CBS renewed the series for a second season, set to premiere Friday, Oct. 22, 1993, but production was halted after Long became sick with the flu. Long's illness prompted the network to put the show on indefinite hiatus; the season premiere aired in the summer of 1994, but the show was cancelled after the season ended.

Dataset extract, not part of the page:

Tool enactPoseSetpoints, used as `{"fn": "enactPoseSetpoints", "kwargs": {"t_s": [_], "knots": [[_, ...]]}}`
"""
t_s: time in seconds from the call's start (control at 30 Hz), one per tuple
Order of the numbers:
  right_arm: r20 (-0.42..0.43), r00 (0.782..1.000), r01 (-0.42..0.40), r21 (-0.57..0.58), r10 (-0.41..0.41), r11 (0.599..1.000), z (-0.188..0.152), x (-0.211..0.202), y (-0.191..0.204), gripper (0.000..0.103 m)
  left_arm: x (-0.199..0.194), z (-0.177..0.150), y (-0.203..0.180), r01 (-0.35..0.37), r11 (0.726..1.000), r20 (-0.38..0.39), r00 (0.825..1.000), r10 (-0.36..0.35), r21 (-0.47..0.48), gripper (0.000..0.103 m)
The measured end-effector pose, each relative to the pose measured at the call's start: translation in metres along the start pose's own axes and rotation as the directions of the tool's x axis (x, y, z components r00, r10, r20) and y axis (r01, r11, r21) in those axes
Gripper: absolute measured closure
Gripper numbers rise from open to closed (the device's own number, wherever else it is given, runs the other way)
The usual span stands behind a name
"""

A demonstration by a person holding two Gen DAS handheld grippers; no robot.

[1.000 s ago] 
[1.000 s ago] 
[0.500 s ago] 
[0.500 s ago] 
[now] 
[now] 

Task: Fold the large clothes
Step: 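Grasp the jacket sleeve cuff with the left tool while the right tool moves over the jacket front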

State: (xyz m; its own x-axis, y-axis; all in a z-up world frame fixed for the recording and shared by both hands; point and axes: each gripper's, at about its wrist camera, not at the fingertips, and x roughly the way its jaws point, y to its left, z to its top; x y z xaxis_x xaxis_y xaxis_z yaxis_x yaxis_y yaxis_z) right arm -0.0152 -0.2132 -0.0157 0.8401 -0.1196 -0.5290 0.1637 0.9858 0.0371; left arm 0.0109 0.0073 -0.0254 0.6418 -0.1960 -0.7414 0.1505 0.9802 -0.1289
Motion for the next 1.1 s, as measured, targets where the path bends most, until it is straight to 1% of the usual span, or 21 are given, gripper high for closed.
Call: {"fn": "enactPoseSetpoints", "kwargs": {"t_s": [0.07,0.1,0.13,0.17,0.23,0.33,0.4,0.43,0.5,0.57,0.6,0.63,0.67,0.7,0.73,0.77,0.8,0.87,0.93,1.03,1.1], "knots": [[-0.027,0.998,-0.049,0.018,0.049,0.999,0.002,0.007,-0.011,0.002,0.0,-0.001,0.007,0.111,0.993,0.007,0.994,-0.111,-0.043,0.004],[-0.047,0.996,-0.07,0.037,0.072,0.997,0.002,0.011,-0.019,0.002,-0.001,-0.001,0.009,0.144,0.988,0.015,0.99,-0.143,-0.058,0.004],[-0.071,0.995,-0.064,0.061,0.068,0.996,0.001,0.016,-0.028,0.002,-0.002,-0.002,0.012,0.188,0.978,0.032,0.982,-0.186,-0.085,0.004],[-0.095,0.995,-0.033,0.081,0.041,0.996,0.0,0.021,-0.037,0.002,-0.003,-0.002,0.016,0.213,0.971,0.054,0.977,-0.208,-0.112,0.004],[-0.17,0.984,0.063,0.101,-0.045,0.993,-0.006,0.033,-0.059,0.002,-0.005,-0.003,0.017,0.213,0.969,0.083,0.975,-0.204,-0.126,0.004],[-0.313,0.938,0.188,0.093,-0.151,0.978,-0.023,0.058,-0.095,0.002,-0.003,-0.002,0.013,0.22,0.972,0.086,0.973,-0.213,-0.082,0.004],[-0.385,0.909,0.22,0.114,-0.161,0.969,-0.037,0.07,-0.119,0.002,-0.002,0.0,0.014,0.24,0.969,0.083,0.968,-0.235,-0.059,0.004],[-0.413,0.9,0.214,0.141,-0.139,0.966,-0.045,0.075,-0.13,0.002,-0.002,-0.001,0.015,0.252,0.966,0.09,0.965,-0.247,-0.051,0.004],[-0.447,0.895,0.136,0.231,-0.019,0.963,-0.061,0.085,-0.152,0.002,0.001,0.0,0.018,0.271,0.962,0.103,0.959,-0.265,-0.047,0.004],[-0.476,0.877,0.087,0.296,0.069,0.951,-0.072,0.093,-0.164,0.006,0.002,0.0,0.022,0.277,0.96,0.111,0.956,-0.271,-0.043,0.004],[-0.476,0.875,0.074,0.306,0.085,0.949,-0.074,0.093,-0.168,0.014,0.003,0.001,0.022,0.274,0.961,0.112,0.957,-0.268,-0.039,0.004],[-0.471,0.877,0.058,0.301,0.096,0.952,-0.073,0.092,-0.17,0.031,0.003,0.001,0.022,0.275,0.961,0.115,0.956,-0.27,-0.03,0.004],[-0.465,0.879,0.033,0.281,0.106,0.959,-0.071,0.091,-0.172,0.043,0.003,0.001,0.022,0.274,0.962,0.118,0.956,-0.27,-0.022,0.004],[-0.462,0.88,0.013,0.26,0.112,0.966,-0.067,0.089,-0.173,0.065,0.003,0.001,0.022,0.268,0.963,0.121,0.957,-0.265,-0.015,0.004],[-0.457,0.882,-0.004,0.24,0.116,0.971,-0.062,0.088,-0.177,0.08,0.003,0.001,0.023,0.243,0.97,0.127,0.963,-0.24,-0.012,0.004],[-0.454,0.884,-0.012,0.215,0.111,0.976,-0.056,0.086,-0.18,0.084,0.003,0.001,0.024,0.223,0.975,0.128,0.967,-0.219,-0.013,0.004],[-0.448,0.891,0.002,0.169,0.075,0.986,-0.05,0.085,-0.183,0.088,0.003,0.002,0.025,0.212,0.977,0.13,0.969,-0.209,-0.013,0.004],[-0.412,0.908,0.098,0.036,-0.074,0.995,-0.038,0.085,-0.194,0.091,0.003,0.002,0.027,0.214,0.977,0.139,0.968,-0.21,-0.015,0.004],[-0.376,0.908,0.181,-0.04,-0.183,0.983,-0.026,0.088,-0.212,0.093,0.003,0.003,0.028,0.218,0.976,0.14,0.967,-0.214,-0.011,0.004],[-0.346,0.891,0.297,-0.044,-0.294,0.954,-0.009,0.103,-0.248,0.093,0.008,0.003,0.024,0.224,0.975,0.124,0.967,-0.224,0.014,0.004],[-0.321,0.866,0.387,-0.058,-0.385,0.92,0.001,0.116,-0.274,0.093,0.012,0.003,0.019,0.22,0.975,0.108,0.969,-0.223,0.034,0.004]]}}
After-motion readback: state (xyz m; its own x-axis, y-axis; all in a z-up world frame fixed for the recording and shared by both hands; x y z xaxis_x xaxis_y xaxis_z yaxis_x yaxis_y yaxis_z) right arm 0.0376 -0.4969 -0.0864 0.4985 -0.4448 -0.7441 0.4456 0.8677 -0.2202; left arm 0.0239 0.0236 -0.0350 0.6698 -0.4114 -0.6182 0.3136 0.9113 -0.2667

For the second season, Estelle Harris as Artie's mother and Christopher McDonald as Susan's ex-husband Joey were cut as regulars in lieu of bringing in Teri Garr as Susan's sister. Henriette Mantel also joined the cast in season 2.

Good Advice staff writers included Michael Patrick King and Max Mutchnick.